→ The problem: All of the data is to be written out again exactly, without the pictures.

[Input data]

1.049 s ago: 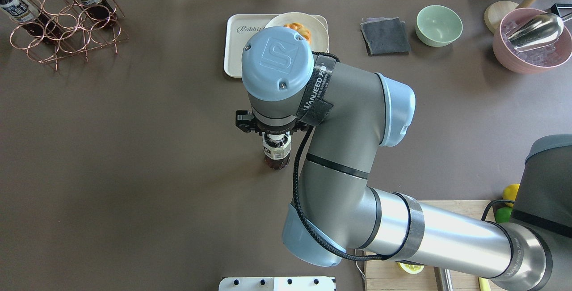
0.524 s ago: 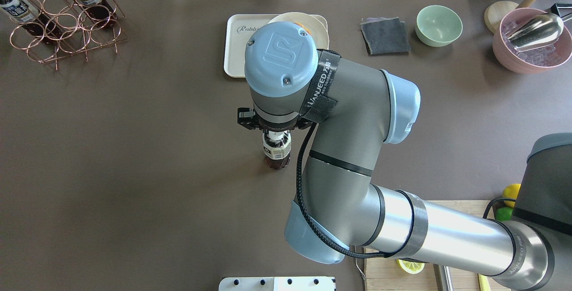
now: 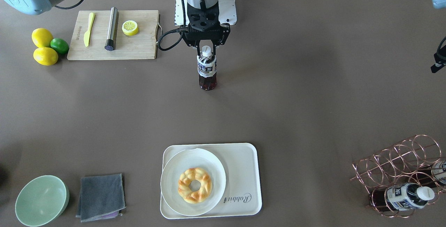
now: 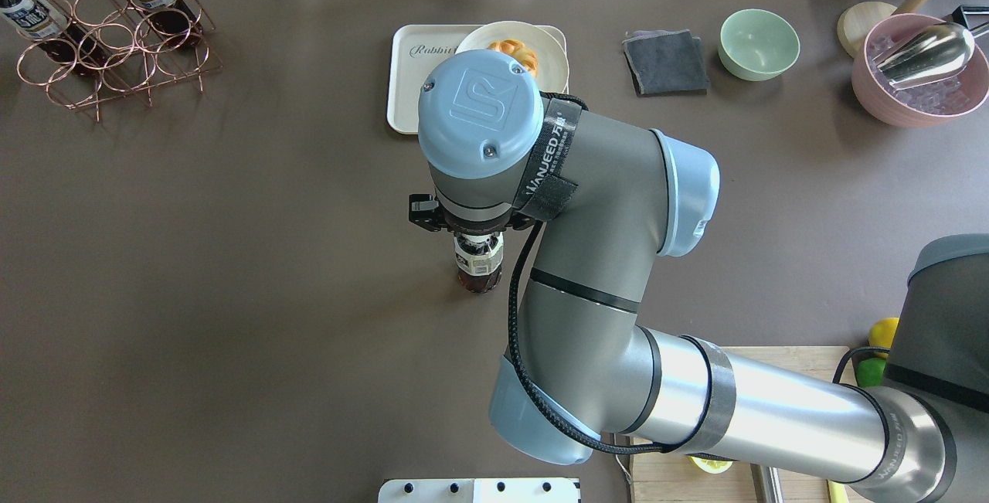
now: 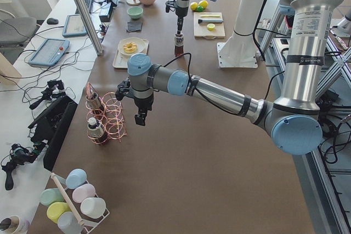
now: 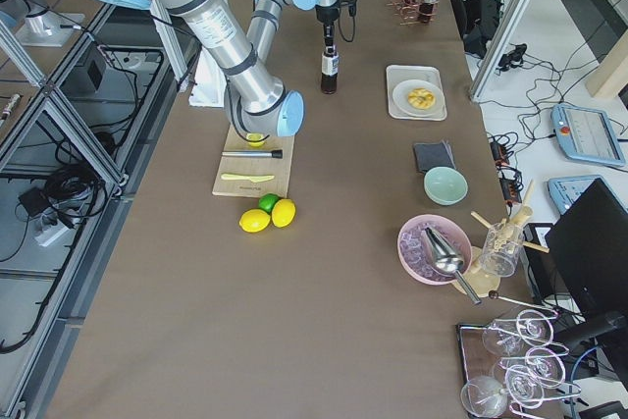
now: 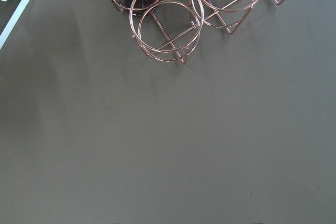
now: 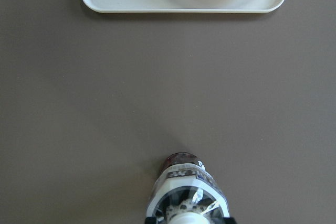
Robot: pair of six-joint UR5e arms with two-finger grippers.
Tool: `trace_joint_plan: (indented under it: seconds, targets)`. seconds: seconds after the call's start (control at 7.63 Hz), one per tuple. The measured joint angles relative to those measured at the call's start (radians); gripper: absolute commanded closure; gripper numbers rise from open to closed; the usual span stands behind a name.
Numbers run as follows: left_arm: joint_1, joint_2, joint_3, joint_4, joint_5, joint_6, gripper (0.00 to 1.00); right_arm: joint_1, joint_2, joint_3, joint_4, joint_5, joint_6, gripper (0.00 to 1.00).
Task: Place tea on tray
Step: 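Lift the tea bottle with the right gripper and carry it over the tray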
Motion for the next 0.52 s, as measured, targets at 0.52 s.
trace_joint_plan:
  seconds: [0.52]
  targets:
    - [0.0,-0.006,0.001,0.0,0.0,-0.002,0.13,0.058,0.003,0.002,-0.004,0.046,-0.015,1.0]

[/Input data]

→ Output of the exercise:
1.049 s ago: 
0.524 s ago: 
now: 
now: 
now: 
now: 
now: 
now: 
Robot: pair of six-joint UR5e arms with two-finger grippers.
Tool: `trace_joint_plan: (indented under it: seconds, targets)`. seconds: seconds after the call's start (control at 7.63 Hz), one per tuple. The measured joint angles relative to those measured at the call's start (radians); gripper: absolute commanded closure; gripper numbers rise from open to closed; the usual span stands behind a name.
Numbers run as follows: left_arm: joint_1, joint_2, joint_3, joint_4, joint_5, joint_6, gripper (0.00 to 1.00); right_arm: joint_1, joint_2, joint_3, joint_4, joint_5, joint_6, gripper (0.00 to 1.00).
Task: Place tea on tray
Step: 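Lift the tea bottle with the right gripper and carry it over the tray
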Motion for the next 0.52 s, as measured, targets at 0.52 s.
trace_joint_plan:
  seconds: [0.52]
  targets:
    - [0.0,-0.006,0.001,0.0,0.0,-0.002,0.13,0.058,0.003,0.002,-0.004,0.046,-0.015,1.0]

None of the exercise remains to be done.